Old Glory must be evicted from schools populated by the easily offended. So says the U.S. Court of Appeals for the 9th Circuit, which denied the appeal of students who were ordered to take off their American-flag emblem T-shirts, turn them inside out or go home, because a handful of students waving the flag of Mexico in celebration of Cinco de Mayo said the sight of an American flag makes them uncomfortable.
The appeals court, based in San Francisco, has a long-running fondness for the weird and the outlandish. Dissenting Judge Diarmuid F. O’Scannlain, a Reagan appointee to the court, filed an eloquent defense of the importance of free speech, as applied to the five students at Live Oak High School in Morgan, Calif., who wanted to show pride in their country when school administrators told them to celebrate Mexico instead.
An assistant principal told them to put away the display of pride in the flag. Two students were allowed to return to class because the flags they displayed were small and less prominent. The other students, standing on principle, refused to furl the flag. They were sent home.
The American Freedom Law Center helped the students defend their First Amendment right to express themselves. But the court majority said it had looked hard and couldn’t find a constitutional violation. What was important is that the school authorities show political correctness and cultural sensitivity. The offense was that several students wore the flag. Burning the flag, the courts have infamously ruled, is a protected right.
Judge O’Scannlain boiled the issue down to simple terms. Deciding what speech is acceptable based on whether someone is offended “permits the will of the mob to rule our schools,” he said, observing that this “heckler’s veto” can be a convenient way for school administrators to suppress unpopular views in the name of “preventing violence.”
The students wearing the Stars and Stripes were peaceful, and they were harassed by rowdy students who flew the Mexican flag. The school punished the kids doing nothing wrong, thus deputizing rowdy students acting as the fashion police.
Such reasoning sanctions rule by tantrum. Throw one and the school must ban whatever displeases the tantrum-throwers. “It might be a student wearing a President Obama ‘Hope’ shirt,” Judge O’Scannlain wrote in his dissent, “or a shirt exclaiming ‘Stand with Rand!’ … The demands of bullies will become school policy. That is not the law.”
A majority of the appeals court might have kept Rosa Parks in her place at the back of the bus, as a black woman would have offended white passengers on a bus in Montgomery, Ala., in 1955. Judges of the U.S. 7th Circuit in Chicago understood the principle that constitutional rights are not to be enjoyed only by the sufferance of others.
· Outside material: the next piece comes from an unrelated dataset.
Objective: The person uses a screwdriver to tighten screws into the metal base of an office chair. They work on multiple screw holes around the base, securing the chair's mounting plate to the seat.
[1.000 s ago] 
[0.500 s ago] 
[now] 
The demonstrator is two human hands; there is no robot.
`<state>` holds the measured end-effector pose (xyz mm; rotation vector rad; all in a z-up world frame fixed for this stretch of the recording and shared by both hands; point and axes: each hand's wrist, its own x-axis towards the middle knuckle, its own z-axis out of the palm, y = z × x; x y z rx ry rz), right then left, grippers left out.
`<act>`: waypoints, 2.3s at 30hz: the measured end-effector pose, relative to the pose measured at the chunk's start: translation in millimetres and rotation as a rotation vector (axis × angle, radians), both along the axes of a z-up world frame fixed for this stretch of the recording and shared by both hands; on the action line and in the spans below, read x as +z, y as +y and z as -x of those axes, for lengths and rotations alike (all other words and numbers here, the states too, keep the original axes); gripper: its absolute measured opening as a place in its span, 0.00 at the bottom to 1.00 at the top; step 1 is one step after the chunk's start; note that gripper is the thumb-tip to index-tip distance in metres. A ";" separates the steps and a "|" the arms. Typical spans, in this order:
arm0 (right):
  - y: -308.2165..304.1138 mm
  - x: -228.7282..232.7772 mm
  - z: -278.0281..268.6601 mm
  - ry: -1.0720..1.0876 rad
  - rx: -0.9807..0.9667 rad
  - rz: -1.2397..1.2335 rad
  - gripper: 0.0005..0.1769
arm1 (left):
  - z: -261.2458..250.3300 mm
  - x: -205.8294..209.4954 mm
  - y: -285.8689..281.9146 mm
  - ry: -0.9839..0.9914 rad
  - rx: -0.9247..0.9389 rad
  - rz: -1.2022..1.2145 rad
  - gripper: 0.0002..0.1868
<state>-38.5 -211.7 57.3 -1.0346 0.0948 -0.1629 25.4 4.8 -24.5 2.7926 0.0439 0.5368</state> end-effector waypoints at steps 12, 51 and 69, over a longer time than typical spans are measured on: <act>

That court decided that a school couldn’t punish a student for wearing a T-shirt with the message “Be Happy, Not Gay.”
The split between the appellate circuits invites the Supreme Court to resolve an important conflict. The First Amendment shouldn’t be held hostage by immature children, ideologically driven judges, politically correct school administrators or those out to find something to be offended by.